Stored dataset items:
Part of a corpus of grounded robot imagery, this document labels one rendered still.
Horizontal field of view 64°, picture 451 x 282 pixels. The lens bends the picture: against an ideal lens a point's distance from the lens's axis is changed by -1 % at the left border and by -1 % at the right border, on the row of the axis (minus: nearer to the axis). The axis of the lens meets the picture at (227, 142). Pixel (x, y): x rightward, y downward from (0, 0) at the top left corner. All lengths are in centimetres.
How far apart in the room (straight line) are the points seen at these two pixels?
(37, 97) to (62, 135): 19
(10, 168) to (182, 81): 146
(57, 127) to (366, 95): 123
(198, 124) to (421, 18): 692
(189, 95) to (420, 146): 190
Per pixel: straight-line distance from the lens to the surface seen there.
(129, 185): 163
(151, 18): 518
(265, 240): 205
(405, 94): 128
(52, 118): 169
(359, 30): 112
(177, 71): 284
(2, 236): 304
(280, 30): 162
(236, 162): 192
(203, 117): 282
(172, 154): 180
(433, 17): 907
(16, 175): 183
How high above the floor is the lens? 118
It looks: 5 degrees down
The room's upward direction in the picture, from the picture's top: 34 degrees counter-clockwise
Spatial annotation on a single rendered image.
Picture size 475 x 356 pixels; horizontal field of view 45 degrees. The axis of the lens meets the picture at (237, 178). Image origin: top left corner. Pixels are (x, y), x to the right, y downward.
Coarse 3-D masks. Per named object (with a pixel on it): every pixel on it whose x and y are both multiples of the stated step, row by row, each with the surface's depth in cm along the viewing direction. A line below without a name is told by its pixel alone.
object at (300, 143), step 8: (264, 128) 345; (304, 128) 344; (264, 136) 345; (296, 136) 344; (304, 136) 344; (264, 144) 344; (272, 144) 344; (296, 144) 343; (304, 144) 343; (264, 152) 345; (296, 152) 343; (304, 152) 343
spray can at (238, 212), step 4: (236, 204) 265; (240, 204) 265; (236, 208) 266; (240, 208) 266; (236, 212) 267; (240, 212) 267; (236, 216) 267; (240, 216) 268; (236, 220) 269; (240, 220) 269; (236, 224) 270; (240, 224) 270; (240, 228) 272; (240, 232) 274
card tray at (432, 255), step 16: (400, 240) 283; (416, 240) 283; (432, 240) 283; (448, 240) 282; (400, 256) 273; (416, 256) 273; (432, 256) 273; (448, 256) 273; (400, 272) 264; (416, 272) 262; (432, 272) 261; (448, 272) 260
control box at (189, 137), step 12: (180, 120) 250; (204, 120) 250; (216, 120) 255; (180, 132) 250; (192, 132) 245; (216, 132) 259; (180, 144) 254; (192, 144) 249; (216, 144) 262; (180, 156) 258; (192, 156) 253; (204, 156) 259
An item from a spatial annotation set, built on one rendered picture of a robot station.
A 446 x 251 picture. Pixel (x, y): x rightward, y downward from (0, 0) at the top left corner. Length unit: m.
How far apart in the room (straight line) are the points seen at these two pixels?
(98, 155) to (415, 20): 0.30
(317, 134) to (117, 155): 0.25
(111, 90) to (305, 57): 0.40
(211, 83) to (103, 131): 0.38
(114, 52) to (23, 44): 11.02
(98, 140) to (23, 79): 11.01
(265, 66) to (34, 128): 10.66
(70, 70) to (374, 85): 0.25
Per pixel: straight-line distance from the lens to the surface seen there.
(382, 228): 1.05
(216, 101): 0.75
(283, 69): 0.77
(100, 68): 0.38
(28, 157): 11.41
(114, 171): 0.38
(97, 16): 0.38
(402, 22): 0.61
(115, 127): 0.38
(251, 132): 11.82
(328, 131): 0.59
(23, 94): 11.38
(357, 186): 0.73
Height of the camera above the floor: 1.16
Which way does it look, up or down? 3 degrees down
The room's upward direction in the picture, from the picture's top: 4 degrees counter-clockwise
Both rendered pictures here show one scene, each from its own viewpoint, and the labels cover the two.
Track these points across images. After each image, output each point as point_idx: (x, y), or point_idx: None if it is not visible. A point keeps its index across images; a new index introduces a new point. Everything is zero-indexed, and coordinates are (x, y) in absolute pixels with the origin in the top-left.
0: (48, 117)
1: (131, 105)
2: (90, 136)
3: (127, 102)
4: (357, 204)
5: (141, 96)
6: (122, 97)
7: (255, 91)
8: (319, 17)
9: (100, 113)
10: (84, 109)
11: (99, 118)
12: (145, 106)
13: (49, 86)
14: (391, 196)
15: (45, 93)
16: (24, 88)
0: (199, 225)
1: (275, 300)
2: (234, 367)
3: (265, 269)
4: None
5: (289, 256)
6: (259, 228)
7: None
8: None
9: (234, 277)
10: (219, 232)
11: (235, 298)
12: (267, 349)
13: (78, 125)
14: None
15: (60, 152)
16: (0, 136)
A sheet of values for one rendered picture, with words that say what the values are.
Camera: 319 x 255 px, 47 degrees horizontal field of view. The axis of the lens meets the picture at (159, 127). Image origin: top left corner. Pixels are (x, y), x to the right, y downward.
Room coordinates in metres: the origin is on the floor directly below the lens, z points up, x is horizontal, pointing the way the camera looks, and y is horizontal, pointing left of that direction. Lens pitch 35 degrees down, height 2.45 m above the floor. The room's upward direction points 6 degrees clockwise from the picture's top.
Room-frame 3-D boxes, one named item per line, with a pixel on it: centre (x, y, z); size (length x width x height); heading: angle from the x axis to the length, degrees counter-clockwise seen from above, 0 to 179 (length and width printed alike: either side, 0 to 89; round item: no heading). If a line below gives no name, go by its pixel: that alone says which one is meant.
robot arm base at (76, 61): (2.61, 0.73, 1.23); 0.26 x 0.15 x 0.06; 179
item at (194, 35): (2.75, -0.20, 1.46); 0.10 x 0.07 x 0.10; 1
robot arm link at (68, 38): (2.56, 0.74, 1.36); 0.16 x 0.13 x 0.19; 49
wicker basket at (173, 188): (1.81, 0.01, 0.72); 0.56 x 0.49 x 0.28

— EXERCISE GOAL —
Output the complete data verbatim.

— SOLUTION TO THIS PROBLEM —
Part of a corpus of grounded robot imagery, this document labels one rendered still.
Horizontal field of view 64°, picture 451 x 282 pixels. The lens bends the picture: against an ideal lens a point's distance from the lens's axis is changed by -1 % at the left border and by -1 % at the right border, on the row of the axis (minus: nearer to the axis). The axis of the lens meets the picture at (227, 142). Pixel (x, y): x rightward, y downward from (0, 0) at the top left corner. All lengths are in centimetres.
How far apart in the room (straight line) are the points seen at these two pixels?
(37, 97) to (62, 135): 19
(10, 168) to (182, 81): 146
(57, 127) to (366, 95): 123
(198, 124) to (421, 18): 692
(189, 95) to (420, 146): 190
Per pixel: straight-line distance from the lens to the surface seen there.
(129, 185): 163
(151, 18): 518
(265, 240): 205
(405, 94): 128
(52, 118): 169
(359, 30): 112
(177, 71): 284
(2, 236): 304
(280, 30): 162
(236, 162): 192
(203, 117): 282
(172, 154): 180
(433, 17): 907
(16, 175): 183
How high above the floor is the lens? 118
It looks: 5 degrees down
The room's upward direction in the picture, from the picture's top: 34 degrees counter-clockwise
Spatial annotation on a single rendered image.
Picture size 475 x 356 pixels; horizontal field of view 45 degrees. The axis of the lens meets the picture at (237, 178). Image origin: top left corner. Pixels are (x, y), x to the right, y downward.
Coarse 3-D masks. Per named object (with a pixel on it): every pixel on it whose x and y are both multiples of the stated step, row by row, each with the surface's depth in cm along the viewing direction. A line below without a name is told by its pixel alone.
object at (300, 143), step 8: (264, 128) 345; (304, 128) 344; (264, 136) 345; (296, 136) 344; (304, 136) 344; (264, 144) 344; (272, 144) 344; (296, 144) 343; (304, 144) 343; (264, 152) 345; (296, 152) 343; (304, 152) 343
spray can at (238, 212), step 4: (236, 204) 265; (240, 204) 265; (236, 208) 266; (240, 208) 266; (236, 212) 267; (240, 212) 267; (236, 216) 267; (240, 216) 268; (236, 220) 269; (240, 220) 269; (236, 224) 270; (240, 224) 270; (240, 228) 272; (240, 232) 274
card tray at (432, 255), step 16: (400, 240) 283; (416, 240) 283; (432, 240) 283; (448, 240) 282; (400, 256) 273; (416, 256) 273; (432, 256) 273; (448, 256) 273; (400, 272) 264; (416, 272) 262; (432, 272) 261; (448, 272) 260
control box at (189, 137), step 12: (180, 120) 250; (204, 120) 250; (216, 120) 255; (180, 132) 250; (192, 132) 245; (216, 132) 259; (180, 144) 254; (192, 144) 249; (216, 144) 262; (180, 156) 258; (192, 156) 253; (204, 156) 259
An item from a spatial annotation set, built on one rendered picture of a robot station.
A 446 x 251 picture. Pixel (x, y): x rightward, y downward from (0, 0) at the top left corner. Length unit: m.
How far apart in the room (straight line) are the points seen at these two pixels?
(98, 155) to (415, 20): 0.30
(317, 134) to (117, 155): 0.25
(111, 90) to (305, 57): 0.40
(211, 83) to (103, 131): 0.38
(114, 52) to (23, 44): 11.02
(98, 140) to (23, 79): 11.01
(265, 66) to (34, 128): 10.66
(70, 70) to (374, 85): 0.25
Per pixel: straight-line distance from the lens to the surface seen there.
(382, 228): 1.05
(216, 101): 0.75
(283, 69): 0.77
(100, 68): 0.38
(28, 157): 11.41
(114, 171): 0.38
(97, 16): 0.38
(402, 22): 0.61
(115, 127): 0.38
(251, 132): 11.82
(328, 131): 0.59
(23, 94): 11.38
(357, 186): 0.73
Height of the camera above the floor: 1.16
Which way does it look, up or down? 3 degrees down
The room's upward direction in the picture, from the picture's top: 4 degrees counter-clockwise
Both rendered pictures here show one scene, each from its own viewpoint, and the labels cover the two.
Track these points across images. After each image, output each point as point_idx: (x, y), or point_idx: None if it is not visible. A point keeps its index across images; a new index introduces a new point. Everything is zero-indexed, and coordinates are (x, y) in absolute pixels with the origin in the top-left.
0: (48, 117)
1: (131, 105)
2: (90, 136)
3: (127, 102)
4: (357, 204)
5: (141, 96)
6: (122, 97)
7: (255, 91)
8: (319, 17)
9: (100, 113)
10: (84, 109)
11: (99, 118)
12: (145, 106)
13: (49, 86)
14: (391, 196)
15: (45, 93)
16: (24, 88)
0: (199, 225)
1: (275, 300)
2: (234, 367)
3: (265, 269)
4: None
5: (289, 256)
6: (259, 228)
7: None
8: None
9: (234, 277)
10: (219, 232)
11: (235, 298)
12: (267, 349)
13: (78, 125)
14: None
15: (60, 152)
16: (0, 136)
A sheet of values for one rendered picture, with words that say what the values are.
Camera: 319 x 255 px, 47 degrees horizontal field of view. The axis of the lens meets the picture at (159, 127). Image origin: top left corner. Pixels are (x, y), x to the right, y downward.
Room coordinates in metres: the origin is on the floor directly below the lens, z points up, x is horizontal, pointing the way the camera looks, and y is horizontal, pointing left of that direction. Lens pitch 35 degrees down, height 2.45 m above the floor. The room's upward direction points 6 degrees clockwise from the picture's top.
Room-frame 3-D boxes, one named item per line, with a pixel on it: centre (x, y, z); size (length x width x height); heading: angle from the x axis to the length, degrees counter-clockwise seen from above, 0 to 179 (length and width printed alike: either side, 0 to 89; round item: no heading). If a line below gives no name, go by its pixel: that alone says which one is meant.
robot arm base at (76, 61): (2.61, 0.73, 1.23); 0.26 x 0.15 x 0.06; 179
item at (194, 35): (2.75, -0.20, 1.46); 0.10 x 0.07 x 0.10; 1
robot arm link at (68, 38): (2.56, 0.74, 1.36); 0.16 x 0.13 x 0.19; 49
wicker basket at (173, 188): (1.81, 0.01, 0.72); 0.56 x 0.49 x 0.28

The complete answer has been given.